Skyrocketed to ?1.02 per litre!!! In GB terms, that's 69p. We are now looking at 99.9p/litre for diesel and rising - that would be ?1.47 in Greek.

If the increase was the result of market conditions following Katrina, I could accept this. But the majority of the price is tax, which means that logically the majority of the increase is tax too. The price per barrel goes up a bit, the price at the pump goes up a lot. I have seen it estimated that if prices remain at their current levels (and who doubts that they will, regardless of the price of crude), the Treasury will benefit to the tune of £1bn over the course of a year. That's £1bn of extra taxation that never went through Parliament, never was voted for in an election - just a windfall for Gordon Brown, which will no doubt go to fund a few more speed cameras or something.

Not having a go, Pantelis, but this really hacks me off.

Reply to
Richard Brookman

You'll have to put this into perspective; firstly, Greek wages are nowhere near as good as UK ones and secondly, UK fuel prices are just ludicrous and therefore cannot be included in sensible comparisons, so you'll have to compare Greek prices with other continental European ones. Still, I think that Greece has one of the cheapest average fuel prices within the EU, so it's not that tragic, even though it has one of the lowest average wages (pre-expansion) as well. Regarding Britain, what's going on in this country with pricing is beyond me and I'm not only referring to fuel (being Greek myself, the prices I see in the UK are even more impressive).

What really annoys me is the Americans complaining that prices reached 3 dollars a gallon. A GALLON!! Mind you, their cars probably make a V8-powered Landie seem frugal.

Geo

Reply to
Geo

On or around Mon, 5 Sep 2005 20:37:12 +0100, "StaffBull" enlightened us thusly:

not good for the injector pumps, but yes.

I gather adding a bit of engine oil to it helps lube the pump better.

Mind, sodding heating oil is about 3x what it used to be now.

Reply to
Austin Shackles

Of course, this would be no problem. Just in case someone has a lokk at your fuel and finds out that it is coloured red you are in serios trouble!
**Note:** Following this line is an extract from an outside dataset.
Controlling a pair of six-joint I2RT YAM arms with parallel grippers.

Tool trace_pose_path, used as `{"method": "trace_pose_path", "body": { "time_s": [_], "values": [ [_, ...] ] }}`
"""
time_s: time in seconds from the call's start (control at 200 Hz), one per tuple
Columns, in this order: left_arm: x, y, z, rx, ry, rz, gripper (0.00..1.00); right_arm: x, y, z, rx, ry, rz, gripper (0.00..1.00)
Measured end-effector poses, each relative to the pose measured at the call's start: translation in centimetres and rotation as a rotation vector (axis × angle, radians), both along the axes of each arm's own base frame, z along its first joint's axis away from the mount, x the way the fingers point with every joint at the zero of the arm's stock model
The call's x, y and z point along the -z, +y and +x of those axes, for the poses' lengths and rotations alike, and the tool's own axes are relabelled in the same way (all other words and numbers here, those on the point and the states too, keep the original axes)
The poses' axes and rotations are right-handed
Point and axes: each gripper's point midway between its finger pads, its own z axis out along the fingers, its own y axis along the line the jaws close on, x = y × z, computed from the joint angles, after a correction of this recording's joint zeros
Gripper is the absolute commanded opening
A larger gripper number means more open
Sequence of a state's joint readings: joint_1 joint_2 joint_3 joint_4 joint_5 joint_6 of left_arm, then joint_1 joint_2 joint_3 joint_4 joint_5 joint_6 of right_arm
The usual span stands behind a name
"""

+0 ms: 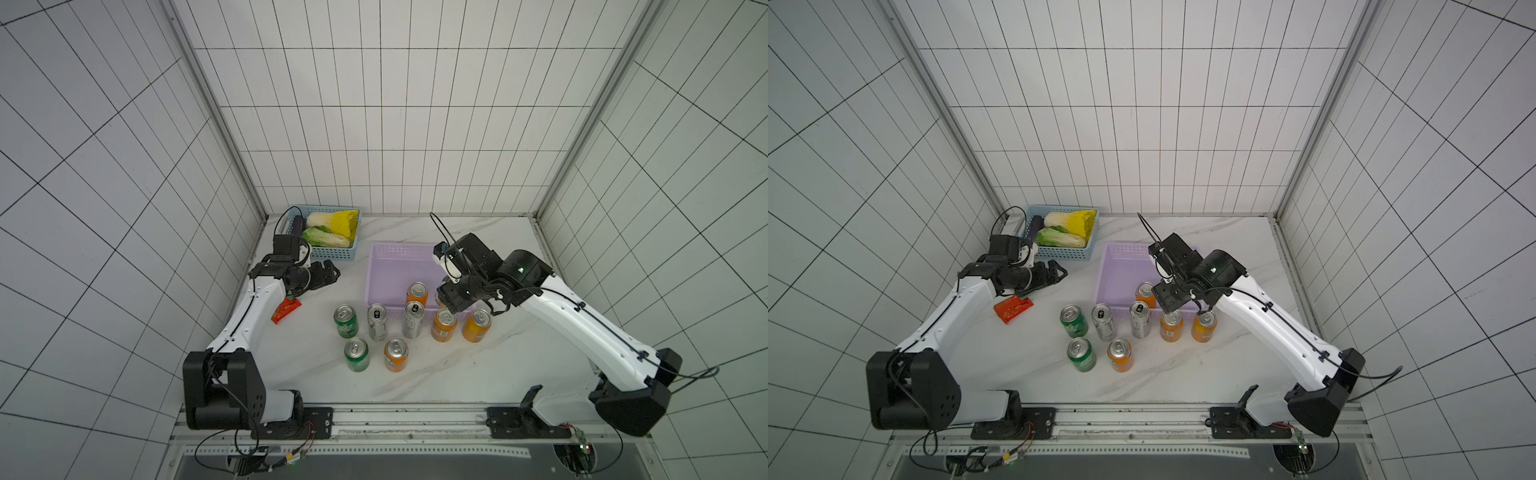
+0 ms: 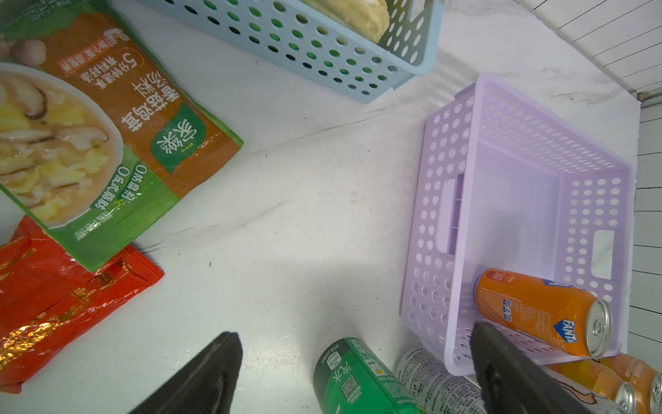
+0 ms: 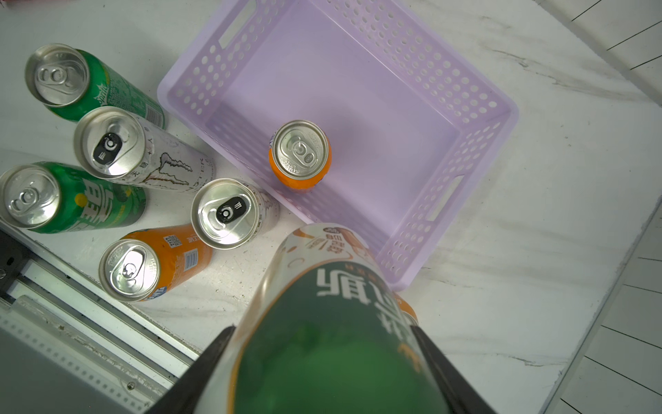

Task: Take out the drinks from the basket
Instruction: Place the drink at the center of the board.

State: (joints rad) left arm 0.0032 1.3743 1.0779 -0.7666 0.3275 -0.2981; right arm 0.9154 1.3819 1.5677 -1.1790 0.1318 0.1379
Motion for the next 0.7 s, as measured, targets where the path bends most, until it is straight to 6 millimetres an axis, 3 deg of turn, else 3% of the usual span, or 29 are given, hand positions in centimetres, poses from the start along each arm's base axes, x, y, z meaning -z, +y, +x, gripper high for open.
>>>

Heating oil in germany is always red...

Reply to
Ralph A. Schmid, DK5RAS

so Geo was, like...

Mind you, US gallons are *tiny* :-)

Reply to
Richard Brookman

I know a few americans, and the fuel prices are hitting them hard,

the people i know drive RV's, the size of a coach to us, but normal over there, thing is these things have 200 gallon fuel tanks, and average 7 mpg (american gallons)

So when 2 years ago they were filling their tanks up with diesel at or below

1 dollar per gallon, in some places it's almost 4 dollars a gallon, that's a heck of a jump, 200 dollars to 800 dollars to fill the tanks up in a couple of years.

when put into perspective you can see the huge increase, just because we've been paying the equivelent of around 6 dollars a gallon for the last year dosent matter, we've been paying that ammount for ages,

we'll soon be moaning if our prices went upto 4 quid a litre i guess.

Reply to
CampinGazz

Have you not noticed the 20-25% increase in the last 12 months or so?

I paid 99.9 for diesel yesterday, same time last year it was about

80p.
Reply to
Tim Hobbs

Sorry, but I genuinely think it's about time there was another fuel strike, just to ram the message home to the robbing barsteward government!! Badger.